──────── Dataset extract
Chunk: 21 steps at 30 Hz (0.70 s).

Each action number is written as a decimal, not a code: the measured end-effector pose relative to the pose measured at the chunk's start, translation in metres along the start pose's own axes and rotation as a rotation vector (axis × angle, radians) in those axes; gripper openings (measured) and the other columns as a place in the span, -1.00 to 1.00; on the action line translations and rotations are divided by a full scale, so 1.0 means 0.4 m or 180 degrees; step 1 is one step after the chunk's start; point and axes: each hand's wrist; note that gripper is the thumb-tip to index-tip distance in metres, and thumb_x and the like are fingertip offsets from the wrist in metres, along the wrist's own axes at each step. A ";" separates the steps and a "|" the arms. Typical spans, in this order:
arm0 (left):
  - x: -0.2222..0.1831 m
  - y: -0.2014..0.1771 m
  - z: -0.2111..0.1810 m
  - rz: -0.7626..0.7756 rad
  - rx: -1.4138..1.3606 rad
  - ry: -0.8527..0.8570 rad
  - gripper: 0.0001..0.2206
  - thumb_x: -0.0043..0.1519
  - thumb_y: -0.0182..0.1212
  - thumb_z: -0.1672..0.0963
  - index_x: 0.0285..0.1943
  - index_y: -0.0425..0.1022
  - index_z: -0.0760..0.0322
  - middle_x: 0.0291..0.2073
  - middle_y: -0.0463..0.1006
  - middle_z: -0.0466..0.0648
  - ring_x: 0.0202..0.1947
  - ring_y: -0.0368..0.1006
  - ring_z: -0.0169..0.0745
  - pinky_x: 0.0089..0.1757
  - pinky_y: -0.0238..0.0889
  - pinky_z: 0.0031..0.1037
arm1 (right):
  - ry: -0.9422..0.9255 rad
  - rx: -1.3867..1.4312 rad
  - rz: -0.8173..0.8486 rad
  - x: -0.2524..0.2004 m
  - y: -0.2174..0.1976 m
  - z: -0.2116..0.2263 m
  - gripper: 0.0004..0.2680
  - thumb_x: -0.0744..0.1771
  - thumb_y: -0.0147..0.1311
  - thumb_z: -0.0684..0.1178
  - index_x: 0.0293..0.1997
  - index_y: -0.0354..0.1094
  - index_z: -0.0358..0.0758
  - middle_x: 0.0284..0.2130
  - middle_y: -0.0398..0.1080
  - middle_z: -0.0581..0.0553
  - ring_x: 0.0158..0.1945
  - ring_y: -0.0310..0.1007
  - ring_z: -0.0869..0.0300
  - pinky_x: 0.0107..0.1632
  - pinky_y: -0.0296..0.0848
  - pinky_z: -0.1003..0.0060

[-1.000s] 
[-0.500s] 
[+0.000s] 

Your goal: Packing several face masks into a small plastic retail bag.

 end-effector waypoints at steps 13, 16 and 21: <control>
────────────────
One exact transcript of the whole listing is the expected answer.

Chunk: 21 steps at 30 Hz (0.70 s).

Each action number is written as a decimal, not a code: the measured end-effector pose relative to the pose measured at the chunk's start, translation in metres along the start pose's own axes and rotation as a rotation vector (axis × angle, radians) in those axes; gripper openings (measured) and the other columns as a place in the span, -1.00 to 1.00; on the action line translations and rotations are divided by a full scale, so 1.0 means 0.4 m or 180 degrees; step 1 is one step after the chunk's start; point and axes: each hand's wrist; note that gripper is the thumb-tip to index-tip distance in metres, and thumb_x and the like are fingertip offsets from the wrist in metres, along the wrist's own axes at each step. A ";" separates the steps and a "|" the arms. Typical spans, in this order:
arm0 (left):
  - x: -0.2222..0.1831 m
  - y: -0.2014..0.1771 m
  - z: -0.2111..0.1810 m
  - rz: -0.7626..0.7756 rad
  - rx: -1.4138..1.3606 rad
  - ry: -0.8527..0.8570 rad
  - gripper: 0.0001..0.2206
  - thumb_x: -0.0043..0.1519
  - thumb_y: -0.0182..0.1212
  - thumb_z: -0.1672..0.0963
  - index_x: 0.0285..0.1943
  - index_y: -0.0425..0.1022
  - index_z: -0.0760..0.0322
  - middle_x: 0.0291..0.2073
  - middle_y: -0.0463..0.1006
  - middle_z: -0.0466..0.0648
  - ring_x: 0.0202..0.1947
  - ring_y: -0.0368..0.1006
  - ring_z: -0.0169..0.0745
  - pinky_x: 0.0089..0.1757
  - pinky_y: -0.0238..0.0889
  - pinky_z: 0.0031..0.1037
arm1 (right):
  - ry: -0.9422..0.9255 rad
  - rx: -1.3867..1.4312 rad
  - rz: -0.8173..0.8486 rad
  - x: -0.2524..0.2004 m
  - y: -0.2174..0.1976 m
  - z: -0.2116..0.2263 m
  - gripper: 0.0004..0.2680
  - thumb_x: -0.0744..0.1771
  - thumb_y: -0.0147..0.1311
  - thumb_z: -0.0684..0.1178
  - index_x: 0.0293..0.1997
  - index_y: -0.0354..0.1094
  - index_z: -0.0358..0.0758
  - middle_x: 0.0284..0.2130
  - middle_y: -0.0398..0.1080
  - middle_z: -0.0581..0.0553
  - ring_x: 0.0158..0.1945
  - ring_y: -0.0310..0.1007
  - ring_z: -0.0869..0.0300
  - pinky_x: 0.0107..0.1632
  - pinky_y: -0.0296..0.0848
  - pinky_z: -0.1003..0.0060

[-1.000s] 
[-0.500s] 
[+0.000s] 

Your goal: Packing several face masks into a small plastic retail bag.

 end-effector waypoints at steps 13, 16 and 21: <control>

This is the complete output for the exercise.